*Exercise*. Transcribe the lines from the start of the data below through the line with "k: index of", word for word and nothing more.

*Collected data*.
|---|
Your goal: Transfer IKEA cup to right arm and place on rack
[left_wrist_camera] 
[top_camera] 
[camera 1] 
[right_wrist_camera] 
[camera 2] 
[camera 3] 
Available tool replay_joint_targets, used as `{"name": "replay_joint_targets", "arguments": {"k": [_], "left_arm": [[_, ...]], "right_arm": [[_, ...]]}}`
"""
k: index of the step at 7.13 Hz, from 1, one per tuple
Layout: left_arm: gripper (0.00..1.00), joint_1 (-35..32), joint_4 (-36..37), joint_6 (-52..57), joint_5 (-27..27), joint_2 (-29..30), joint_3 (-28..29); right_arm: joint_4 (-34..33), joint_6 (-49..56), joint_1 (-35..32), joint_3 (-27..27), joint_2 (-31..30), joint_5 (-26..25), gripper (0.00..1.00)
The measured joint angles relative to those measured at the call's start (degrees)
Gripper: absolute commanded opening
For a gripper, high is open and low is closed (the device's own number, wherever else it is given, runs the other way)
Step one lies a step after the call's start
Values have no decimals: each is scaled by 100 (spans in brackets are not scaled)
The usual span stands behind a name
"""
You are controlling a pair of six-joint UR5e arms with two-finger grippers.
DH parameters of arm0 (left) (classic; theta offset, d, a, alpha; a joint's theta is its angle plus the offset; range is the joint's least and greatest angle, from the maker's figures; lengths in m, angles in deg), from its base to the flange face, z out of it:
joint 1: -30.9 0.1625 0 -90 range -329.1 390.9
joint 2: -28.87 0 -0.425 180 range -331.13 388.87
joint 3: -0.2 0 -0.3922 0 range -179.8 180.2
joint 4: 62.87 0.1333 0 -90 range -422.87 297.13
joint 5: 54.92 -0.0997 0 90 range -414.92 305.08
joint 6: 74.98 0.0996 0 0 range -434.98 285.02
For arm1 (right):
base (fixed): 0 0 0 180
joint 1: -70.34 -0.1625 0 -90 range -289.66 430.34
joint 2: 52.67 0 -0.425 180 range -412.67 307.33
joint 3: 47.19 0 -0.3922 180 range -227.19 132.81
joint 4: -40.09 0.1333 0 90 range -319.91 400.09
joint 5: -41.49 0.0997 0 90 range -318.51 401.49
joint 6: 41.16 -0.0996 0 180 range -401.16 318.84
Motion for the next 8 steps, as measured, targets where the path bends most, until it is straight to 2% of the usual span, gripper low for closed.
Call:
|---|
*Your solution*.
Your goal: Transfer IKEA cup to right arm and place on rack
[left_wrist_camera] 
[top_camera] 
[camera 1] 
[right_wrist_camera] 
[camera 2] 
[camera 3] 
Available tool replay_joint_targets, used as `{"name": "replay_joint_targets", "arguments": {"k": [_], "left_arm": [[_, ...]], "right_arm": [[_, ...]]}}`
"""
k: index of the step at 7.13 Hz, from 1, one per tuple

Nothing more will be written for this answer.